I 50 anni di León Gieco

Nel 1973 la neonata etichetta rock argentina Music Hall pubblica il primo album, omonimo, del cantante, chitarrista e compositore León Gieco, registrato insieme a Gustavo Santaolalla nei due anni precedenti. 
Gieco era arrivato a Buenos Aires da Santa Fe nell’estate del 1969 con l’obiettivo di incidere un disco. Sapeva che la casa discografica dei Beatles era la Odeon, la cercò sull'elenco telefonico e solo quando fu all’angolo tra Pedernera e Rivadavia si accorse che l'insegna luminosa "Odeon" era quella di una pizzeria. Per caso, sentì un annuncio radiofonico in cui si offrivano lezioni di chitarra negli studi di José A. Rodrígues Netto. Il maestro era Gustavo Santaolalla, chitarrista degli Arco Iris, il gruppo rock che sapeva attingere anche dal folklore argentino e aveva appena pubblicato il primo 45 giri, "Lo veo en tus ojos” / “Canción para una mujer".

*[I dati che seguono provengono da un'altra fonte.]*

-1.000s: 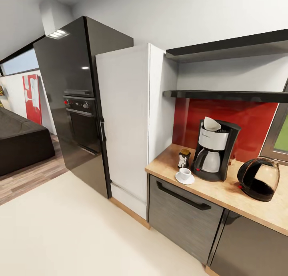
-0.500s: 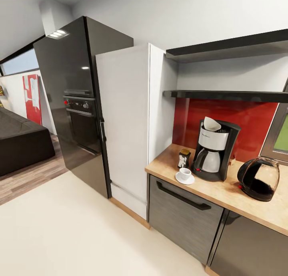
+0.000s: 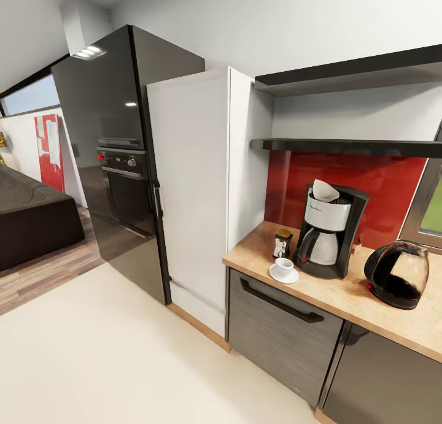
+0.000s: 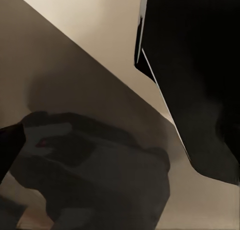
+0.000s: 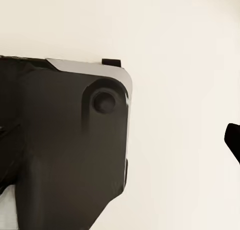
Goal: Set up a coffee station on the kitchen countertop: keep the coffee maker on the countertop, move the bottle of coffee from the kitchen shelf to the counter next to the coffee maker, place a paper coffee filter on top of the coffee maker, put the saucer next to the coffee maker with the coffee cup on the saucer, and place the electric kettle next to the coffee maker.
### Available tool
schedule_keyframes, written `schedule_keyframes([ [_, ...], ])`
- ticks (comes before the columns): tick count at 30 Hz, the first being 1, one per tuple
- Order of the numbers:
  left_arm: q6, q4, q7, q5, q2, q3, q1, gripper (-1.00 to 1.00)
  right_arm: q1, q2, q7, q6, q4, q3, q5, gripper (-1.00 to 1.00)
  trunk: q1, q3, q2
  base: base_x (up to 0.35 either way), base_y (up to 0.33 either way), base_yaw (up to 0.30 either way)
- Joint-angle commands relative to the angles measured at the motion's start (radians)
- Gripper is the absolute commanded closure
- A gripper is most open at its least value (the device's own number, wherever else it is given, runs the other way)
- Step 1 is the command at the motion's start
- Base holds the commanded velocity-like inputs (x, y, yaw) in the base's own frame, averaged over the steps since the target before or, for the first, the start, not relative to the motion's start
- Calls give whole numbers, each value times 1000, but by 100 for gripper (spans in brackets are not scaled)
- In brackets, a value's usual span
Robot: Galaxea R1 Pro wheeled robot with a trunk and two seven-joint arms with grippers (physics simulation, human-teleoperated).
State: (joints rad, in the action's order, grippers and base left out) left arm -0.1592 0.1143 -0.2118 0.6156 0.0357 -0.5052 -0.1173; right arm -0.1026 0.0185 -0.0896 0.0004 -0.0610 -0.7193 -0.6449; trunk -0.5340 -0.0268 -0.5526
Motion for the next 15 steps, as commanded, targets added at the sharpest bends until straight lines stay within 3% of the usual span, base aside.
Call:
schedule_keyframes([
  [1, 7, 7, -8, 8, 1, -8, -1, -100, 0, 0, -4, -13, -16, -8, -10, -100, 0, -2, -2, 0, 0, 0],
  [6, 117, 13, -7, 9, -2, -7, -1, -100, 0, -1, -4, -44, -43, -7, -9, -100, 0, -2, -2, 0, 0, 0],
  [11, 304, 15, -7, 8, -3, -7, -1, -100, 0, -2, -4, -50, -46, -8, -7, -100, 0, -2, -2, 0, 0, 0],
  [15, 375, 15, -7, 7, -1, -7, -1, -100, 0, -2, -4, -51, -48, -8, -8, -100, 0, -2, -2, 0, 0, 0],
])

Oltre alle lezioni, Santaolalla ascoltò le canzoni che León Gieco aveva composto e gli propose di registrare un album. A loro si unirono nelle registrazioni anche gli altri musicisti di Arco Iris, Ara Tokatlian ai fiati e all’organo, Guillermo Bordarampé al basso, Horacio Gianello alla batteria e ai bombos legüeros. Inoltre, alle voci, coinvolsero Miguel e Eugenio e i Psiglo, Luis Cesio e Rubén Melogno.
I brani più conosciuti sono “En el país de la libertad”, che apre l’album, e “Hombres de hierro”, che affronta i sentimenti provati dopo El Cordobazo di fine maggio 1969, la rivolta di studenti e lavoratori, duramente repressa dalla dittatura militare, ma che riuscì a mettere in crisi il governo e a contribuire alla caduta dittatore Juan Carlos Onganía l’8 giugno 1970, aprendo la strada alle elezioni del 1973. Fin dal suo primo album, Raúl Alberto Antonio “León” Gieco sa far incontrare il folk con il rock argentino. I suoi versi mostrano sensibilità per le lotte sociali e politiche, per il sostegno a chi è emarginato, in difficoltà, per le rivendicazioni dei diritti umani, dei contadini, dei popoli nativi. 


Un anno dopo cambia gruppo e pubblica il suo secondo album, “La banda de los caballos cansados”, più disomogeneo, ma sostanzialmente con lo stesso stile, versi che cercano di "capire il destino della gente, la ragione delle ingiustizie": queste prime canzoni, le sonorità della chitarra acustica e dell’armonica a bocca lo identificano come "il Bob Dylan dell'Argentina".


I due album gli permettono di entrare a far parte della scena rock di Buenos Aires, di partecipare a diversi festival e di far parte del famoso gruppo PorSuiGieco, insieme a Raúl Porchetto, Charly García e Nito Mestre (membri dei Sui Generis), e María Rosa Yorio. Qui li ascoltiamo presentare un’anteprima dal terzo album di León Gieco, “El fantasma de Canterville” che uscirà nel 1977, sempre per l’etichetta Music Hall.


Sarà proprio Charly Garcia a convincerlo a pubblicare la sua canzone più famosa (che Gieco riteneva troppo monotona), “Solo le pido a Dios” nel “IV LP” (1978): l’aveva scritta nel villaggio della sua infanzia, Cañada Rosquín, nel nord della Provincia di Santa Fe, nella casa dei suoi genitori. La compose mentre era con il padre, che gli disse subito che avrebbe avuto fama mondiale. 


Nacquero prima le melodie dell'armonica accompagnata dalla chitarra. Poi iniziò a scrivere versi intimi e, quindi, a inserire frasi ispirate dai conflitti sociali dell'epoca, dalla dittatura militare, l'esilio di Mercedes Sosa (che l’avrebbe portata al successo), la possibile guerra tra Cile e Argentina. A novembre 2023 l’ha riproposta come canto di pace.